──────── Supplied information

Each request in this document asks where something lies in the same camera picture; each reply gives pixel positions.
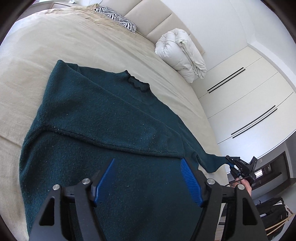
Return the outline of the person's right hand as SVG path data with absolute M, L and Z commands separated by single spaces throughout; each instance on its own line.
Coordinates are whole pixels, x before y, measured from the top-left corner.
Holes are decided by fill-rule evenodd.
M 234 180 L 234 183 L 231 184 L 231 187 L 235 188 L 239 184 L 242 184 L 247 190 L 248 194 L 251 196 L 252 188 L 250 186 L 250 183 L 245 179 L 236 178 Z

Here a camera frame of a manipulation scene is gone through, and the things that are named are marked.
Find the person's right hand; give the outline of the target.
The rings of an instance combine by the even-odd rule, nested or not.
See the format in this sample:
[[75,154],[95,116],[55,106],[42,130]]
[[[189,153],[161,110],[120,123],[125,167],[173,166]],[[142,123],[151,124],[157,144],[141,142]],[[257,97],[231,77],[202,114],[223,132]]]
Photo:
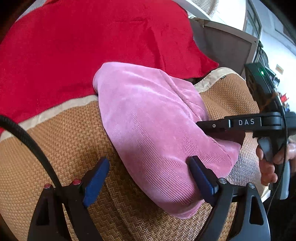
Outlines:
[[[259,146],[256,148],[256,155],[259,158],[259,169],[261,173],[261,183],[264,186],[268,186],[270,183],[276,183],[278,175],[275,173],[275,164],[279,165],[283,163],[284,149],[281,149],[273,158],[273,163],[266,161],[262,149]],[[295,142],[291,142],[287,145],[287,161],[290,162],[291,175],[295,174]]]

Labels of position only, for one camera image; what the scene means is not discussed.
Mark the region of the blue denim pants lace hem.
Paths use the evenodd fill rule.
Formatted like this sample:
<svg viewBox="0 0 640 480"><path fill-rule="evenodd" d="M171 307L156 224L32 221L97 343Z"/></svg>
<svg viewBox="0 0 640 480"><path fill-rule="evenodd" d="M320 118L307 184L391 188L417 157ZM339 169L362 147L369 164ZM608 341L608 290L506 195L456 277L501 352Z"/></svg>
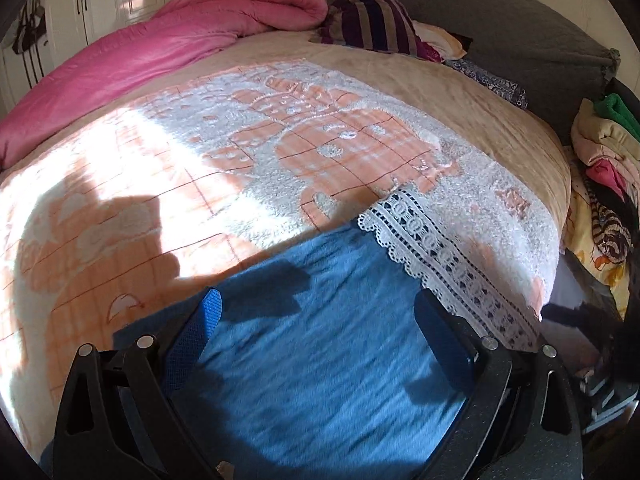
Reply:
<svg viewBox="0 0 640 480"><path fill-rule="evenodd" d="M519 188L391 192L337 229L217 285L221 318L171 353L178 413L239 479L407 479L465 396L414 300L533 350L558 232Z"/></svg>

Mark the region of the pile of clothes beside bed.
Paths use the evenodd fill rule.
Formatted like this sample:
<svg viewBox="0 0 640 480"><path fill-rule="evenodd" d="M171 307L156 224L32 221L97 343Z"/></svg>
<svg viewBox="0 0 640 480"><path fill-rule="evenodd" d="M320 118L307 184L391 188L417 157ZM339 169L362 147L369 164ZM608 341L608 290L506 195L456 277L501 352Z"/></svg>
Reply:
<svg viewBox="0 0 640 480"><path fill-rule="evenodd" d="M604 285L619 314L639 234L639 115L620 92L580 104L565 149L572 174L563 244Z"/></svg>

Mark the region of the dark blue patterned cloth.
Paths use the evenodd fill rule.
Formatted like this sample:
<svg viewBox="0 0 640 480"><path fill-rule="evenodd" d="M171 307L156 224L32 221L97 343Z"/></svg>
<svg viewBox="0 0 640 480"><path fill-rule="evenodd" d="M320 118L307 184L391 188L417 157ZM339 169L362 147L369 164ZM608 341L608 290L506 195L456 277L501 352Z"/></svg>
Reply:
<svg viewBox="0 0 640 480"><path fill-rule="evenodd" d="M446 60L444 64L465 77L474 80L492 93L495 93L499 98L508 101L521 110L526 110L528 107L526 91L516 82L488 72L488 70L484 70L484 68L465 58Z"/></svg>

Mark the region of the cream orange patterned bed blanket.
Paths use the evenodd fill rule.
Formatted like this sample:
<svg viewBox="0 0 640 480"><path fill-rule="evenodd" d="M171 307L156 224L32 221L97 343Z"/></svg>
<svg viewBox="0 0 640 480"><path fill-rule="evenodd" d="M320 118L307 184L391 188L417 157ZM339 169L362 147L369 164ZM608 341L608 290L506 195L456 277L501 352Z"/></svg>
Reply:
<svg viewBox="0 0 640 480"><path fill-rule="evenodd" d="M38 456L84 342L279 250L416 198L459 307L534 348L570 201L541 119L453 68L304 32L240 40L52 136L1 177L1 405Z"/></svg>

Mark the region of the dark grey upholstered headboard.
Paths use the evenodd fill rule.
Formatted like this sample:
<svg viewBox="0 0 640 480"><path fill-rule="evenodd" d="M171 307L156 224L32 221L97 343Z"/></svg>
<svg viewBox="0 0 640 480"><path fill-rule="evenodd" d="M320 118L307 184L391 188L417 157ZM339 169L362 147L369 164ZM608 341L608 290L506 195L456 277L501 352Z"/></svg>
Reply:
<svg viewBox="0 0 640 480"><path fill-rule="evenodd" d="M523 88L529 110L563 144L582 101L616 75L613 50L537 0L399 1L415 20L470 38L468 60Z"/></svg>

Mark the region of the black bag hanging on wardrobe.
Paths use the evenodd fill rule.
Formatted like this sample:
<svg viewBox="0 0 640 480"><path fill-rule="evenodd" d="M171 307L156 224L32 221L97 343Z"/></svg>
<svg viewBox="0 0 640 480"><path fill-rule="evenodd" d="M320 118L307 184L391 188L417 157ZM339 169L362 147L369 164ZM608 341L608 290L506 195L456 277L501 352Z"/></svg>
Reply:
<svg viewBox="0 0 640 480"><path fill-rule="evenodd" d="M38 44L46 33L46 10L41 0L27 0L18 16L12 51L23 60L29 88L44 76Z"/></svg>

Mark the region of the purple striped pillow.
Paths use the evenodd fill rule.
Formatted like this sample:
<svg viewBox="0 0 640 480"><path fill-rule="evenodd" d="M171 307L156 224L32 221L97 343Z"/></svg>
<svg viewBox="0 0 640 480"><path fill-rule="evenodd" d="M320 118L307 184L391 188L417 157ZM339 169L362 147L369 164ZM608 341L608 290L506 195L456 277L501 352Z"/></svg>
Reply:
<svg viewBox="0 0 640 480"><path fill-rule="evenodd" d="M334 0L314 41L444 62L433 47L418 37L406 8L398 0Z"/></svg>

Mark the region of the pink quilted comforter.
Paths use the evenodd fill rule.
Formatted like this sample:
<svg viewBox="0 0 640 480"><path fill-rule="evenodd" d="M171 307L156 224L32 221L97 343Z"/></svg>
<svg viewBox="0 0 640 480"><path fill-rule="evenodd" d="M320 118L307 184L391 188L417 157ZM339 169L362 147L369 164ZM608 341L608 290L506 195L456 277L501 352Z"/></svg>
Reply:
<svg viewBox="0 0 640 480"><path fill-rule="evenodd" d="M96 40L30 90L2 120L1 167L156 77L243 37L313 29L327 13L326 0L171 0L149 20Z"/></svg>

────────────────

Required action: Read the entries and show each line that mentions "person".

Response box:
Return the outline of the person's right hand as SVG path data with absolute M, L and Z commands separated by single spaces throughout; each instance on its own line.
Find the person's right hand; give the outline of the target.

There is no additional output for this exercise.